* Work task *
Find every line in the records that holds the string "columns". Copy each one.

* Records for processing *
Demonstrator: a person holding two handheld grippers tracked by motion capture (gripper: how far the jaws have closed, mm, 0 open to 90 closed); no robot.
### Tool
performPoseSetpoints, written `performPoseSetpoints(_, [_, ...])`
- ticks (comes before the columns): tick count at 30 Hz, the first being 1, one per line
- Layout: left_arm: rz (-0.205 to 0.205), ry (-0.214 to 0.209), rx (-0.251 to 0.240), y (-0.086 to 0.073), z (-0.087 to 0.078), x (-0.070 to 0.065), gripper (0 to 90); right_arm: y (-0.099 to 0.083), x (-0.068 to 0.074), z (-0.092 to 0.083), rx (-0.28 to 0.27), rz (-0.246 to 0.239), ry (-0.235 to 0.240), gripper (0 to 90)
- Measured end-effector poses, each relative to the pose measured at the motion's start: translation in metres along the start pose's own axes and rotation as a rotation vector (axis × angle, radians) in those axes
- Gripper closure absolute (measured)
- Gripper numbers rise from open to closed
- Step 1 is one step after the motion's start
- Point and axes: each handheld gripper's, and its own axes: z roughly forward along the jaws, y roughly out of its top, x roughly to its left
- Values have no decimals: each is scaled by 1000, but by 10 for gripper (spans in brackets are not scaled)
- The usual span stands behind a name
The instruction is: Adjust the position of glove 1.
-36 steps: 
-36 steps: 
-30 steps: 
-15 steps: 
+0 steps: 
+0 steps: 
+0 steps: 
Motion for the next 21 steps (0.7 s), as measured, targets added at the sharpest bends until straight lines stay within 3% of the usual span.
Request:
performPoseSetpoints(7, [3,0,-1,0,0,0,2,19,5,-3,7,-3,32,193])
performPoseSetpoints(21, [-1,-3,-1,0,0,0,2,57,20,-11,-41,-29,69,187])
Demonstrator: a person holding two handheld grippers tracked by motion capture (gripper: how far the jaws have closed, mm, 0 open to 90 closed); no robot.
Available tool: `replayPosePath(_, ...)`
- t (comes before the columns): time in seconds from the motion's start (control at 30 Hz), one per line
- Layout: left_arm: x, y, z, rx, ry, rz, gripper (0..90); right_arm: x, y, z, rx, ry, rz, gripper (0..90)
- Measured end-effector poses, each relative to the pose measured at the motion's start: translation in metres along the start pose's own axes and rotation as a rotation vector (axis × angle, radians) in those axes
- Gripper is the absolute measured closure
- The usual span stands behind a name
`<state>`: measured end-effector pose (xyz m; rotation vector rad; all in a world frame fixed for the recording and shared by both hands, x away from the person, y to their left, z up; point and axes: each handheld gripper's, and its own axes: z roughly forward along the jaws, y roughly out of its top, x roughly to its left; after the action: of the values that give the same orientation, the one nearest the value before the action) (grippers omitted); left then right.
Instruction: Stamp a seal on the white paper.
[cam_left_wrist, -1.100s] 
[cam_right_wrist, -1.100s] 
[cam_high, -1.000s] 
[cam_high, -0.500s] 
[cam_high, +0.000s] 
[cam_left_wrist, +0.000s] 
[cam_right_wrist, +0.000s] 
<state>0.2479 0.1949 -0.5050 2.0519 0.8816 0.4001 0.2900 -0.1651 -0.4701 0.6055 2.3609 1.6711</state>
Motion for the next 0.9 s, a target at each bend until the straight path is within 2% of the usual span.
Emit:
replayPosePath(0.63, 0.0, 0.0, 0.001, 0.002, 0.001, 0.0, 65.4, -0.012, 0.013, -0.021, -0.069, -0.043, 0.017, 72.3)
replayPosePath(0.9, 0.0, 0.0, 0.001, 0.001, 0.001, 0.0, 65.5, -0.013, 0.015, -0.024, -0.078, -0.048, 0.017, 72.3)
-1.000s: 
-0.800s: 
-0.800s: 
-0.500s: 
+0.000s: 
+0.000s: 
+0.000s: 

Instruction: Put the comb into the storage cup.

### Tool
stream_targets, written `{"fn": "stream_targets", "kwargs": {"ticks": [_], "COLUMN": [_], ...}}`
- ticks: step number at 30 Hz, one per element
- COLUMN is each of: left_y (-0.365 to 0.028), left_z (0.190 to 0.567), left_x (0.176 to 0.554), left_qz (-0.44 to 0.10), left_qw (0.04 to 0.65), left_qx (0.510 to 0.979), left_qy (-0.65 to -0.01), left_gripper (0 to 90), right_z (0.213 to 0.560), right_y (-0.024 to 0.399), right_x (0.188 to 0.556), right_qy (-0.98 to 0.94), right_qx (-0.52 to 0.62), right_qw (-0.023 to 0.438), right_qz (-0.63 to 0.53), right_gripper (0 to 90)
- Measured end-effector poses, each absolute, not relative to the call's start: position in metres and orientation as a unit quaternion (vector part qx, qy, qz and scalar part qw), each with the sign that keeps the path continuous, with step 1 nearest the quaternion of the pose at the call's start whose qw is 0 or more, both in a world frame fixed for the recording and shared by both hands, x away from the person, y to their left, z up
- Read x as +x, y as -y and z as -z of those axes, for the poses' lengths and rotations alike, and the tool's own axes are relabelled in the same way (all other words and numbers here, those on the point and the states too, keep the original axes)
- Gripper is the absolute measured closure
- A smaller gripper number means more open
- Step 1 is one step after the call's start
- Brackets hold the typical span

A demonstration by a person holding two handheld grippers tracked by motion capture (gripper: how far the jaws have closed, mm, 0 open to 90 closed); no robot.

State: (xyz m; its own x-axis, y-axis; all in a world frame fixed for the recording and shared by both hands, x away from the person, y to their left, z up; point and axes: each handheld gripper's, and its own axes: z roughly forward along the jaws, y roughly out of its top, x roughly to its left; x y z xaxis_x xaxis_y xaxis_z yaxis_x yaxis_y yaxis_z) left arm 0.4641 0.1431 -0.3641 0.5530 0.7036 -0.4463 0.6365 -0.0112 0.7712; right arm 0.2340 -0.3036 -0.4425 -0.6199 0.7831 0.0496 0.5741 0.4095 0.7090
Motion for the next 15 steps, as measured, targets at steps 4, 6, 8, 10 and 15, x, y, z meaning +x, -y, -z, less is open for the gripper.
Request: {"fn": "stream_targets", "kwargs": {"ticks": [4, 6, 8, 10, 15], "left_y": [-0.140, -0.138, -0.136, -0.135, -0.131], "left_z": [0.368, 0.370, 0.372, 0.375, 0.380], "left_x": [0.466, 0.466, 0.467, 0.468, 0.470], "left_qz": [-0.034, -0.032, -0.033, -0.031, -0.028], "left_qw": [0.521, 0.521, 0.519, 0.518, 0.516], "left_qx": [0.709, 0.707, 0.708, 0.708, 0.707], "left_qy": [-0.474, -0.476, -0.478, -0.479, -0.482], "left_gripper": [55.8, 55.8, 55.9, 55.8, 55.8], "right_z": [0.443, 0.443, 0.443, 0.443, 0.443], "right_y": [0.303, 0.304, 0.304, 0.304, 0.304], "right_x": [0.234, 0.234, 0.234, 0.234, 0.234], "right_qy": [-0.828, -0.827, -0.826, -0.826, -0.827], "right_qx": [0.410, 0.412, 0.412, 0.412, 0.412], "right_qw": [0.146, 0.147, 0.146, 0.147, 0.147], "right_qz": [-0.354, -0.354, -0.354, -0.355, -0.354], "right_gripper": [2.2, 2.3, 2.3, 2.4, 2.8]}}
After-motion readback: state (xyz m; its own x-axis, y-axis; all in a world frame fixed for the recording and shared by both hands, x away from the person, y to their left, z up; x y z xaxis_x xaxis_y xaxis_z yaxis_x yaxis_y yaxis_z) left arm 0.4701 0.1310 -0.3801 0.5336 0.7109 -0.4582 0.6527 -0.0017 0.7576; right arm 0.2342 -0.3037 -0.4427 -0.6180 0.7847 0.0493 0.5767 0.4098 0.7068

* Solved exercise *
- ticks (comes before the columns): tick count at 30 Hz, the first being 1, one per line
- t (comes before the columns): time in seconds from the motion's start (control at 30 Hz), one per line

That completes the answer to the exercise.